This exercise needs the complete data reproduced exactly.

* * * * * * *

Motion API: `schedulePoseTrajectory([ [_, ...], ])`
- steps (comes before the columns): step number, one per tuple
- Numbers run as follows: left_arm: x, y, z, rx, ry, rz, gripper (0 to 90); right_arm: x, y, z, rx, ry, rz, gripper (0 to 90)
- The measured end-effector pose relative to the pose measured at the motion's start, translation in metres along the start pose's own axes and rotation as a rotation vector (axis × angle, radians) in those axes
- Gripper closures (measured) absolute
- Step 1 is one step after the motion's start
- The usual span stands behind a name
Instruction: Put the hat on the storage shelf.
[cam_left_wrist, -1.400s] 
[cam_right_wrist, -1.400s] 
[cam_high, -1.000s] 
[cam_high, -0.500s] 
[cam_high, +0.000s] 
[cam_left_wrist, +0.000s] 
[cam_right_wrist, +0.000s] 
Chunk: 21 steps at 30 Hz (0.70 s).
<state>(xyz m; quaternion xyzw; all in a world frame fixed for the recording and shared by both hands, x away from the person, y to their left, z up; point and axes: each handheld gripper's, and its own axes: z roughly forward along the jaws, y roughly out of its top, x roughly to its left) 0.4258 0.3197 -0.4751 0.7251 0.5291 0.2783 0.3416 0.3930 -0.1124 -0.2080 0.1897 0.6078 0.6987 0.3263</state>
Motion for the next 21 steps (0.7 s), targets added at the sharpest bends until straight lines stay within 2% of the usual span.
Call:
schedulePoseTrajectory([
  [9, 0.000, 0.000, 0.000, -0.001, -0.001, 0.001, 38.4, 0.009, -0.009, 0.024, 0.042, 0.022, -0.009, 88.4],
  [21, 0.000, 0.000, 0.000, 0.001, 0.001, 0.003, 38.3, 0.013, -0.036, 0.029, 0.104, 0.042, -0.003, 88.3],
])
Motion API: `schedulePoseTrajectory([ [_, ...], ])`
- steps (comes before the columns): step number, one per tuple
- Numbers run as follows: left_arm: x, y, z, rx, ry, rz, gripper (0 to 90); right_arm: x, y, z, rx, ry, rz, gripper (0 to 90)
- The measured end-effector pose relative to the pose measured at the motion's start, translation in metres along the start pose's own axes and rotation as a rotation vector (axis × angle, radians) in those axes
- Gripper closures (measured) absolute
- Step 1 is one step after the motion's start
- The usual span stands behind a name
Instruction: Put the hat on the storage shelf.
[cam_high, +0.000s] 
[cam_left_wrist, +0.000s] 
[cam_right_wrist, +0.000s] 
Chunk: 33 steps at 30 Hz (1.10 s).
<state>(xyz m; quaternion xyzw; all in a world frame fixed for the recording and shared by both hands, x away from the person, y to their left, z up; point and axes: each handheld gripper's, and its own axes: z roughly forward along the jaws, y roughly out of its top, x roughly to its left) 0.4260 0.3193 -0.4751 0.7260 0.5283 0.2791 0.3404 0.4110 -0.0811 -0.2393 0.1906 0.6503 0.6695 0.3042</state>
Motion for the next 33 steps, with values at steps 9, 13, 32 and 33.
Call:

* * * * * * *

(Task solution):
Motion API: `schedulePoseTrajectory([ [_, ...], ])`
- steps (comes before the columns): step number, one per tuple
- Numbers run as follows: left_arm: x, y, z, rx, ry, rz, gripper (0 to 90); right_arm: x, y, z, rx, ry, rz, gripper (0 to 90)
- The measured end-effector pose relative to the pose measured at the motion's start, translation in metres along the start pose's own axes and rotation as a rotation vector (axis × angle, radians) in those axes
- Gripper closures (measured) absolute
- Step 1 is one step after the motion's start
- The usual span stands behind a name
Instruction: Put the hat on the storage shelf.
[cam_left_wrist, -1.400s] 
[cam_right_wrist, -1.400s] 
[cam_high, -1.000s] 
[cam_high, -0.500s] 
[cam_high, +0.000s] 
[cam_left_wrist, +0.000s] 
[cam_right_wrist, +0.000s] 
Chunk: 21 steps at 30 Hz (0.70 s).
<state>(xyz m; quaternion xyzw; all in a world frame fixed for the recording and shared by both hands, x away from the person, y to their left, z up; point and axes: each handheld gripper's, and its own axes: z roughly forward along the jaws, y roughly out of its top, x roughly to its left) 0.4258 0.3197 -0.4751 0.7251 0.5291 0.2783 0.3416 0.3930 -0.1124 -0.2080 0.1897 0.6078 0.6987 0.3263</state>
Motion for the next 21 steps (0.7 s), targets added at the sharpest bends until straight lines stay within 2% of the usual span.
Call:
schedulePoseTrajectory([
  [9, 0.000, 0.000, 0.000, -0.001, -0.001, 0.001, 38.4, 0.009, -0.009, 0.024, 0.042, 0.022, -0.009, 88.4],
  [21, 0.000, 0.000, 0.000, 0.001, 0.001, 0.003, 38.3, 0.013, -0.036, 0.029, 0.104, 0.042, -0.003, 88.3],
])
Motion API: `schedulePoseTrajectory([ [_, ...], ])`
- steps (comes before the columns): step number, one per tuple
- Numbers run as follows: left_arm: x, y, z, rx, ry, rz, gripper (0 to 90); right_arm: x, y, z, rx, ry, rz, gripper (0 to 90)
- The measured end-effector pose relative to the pose measured at the motion's start, translation in metres along the start pose's own axes and rotation as a rotation vector (axis × angle, radians) in those axes
- Gripper closures (measured) absolute
- Step 1 is one step after the motion's start
- The usual span stands behind a name
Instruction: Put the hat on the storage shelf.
[cam_high, +0.000s] 
[cam_left_wrist, +0.000s] 
[cam_right_wrist, +0.000s] 
Chunk: 33 steps at 30 Hz (1.10 s).
<state>(xyz m; quaternion xyzw; all in a world frame fixed for the recording and shared by both hands, x away from the person, y to their left, z up; point and axes: each handheld gripper's, and its own axes: z roughly forward along the jaws, y roughly out of its top, x roughly to its left) 0.4260 0.3193 -0.4751 0.7260 0.5283 0.2791 0.3404 0.4110 -0.0811 -0.2393 0.1906 0.6503 0.6695 0.3042</state>
Motion for the next 33 steps, with values at steps 9, 13, 32 and 33.
Call:

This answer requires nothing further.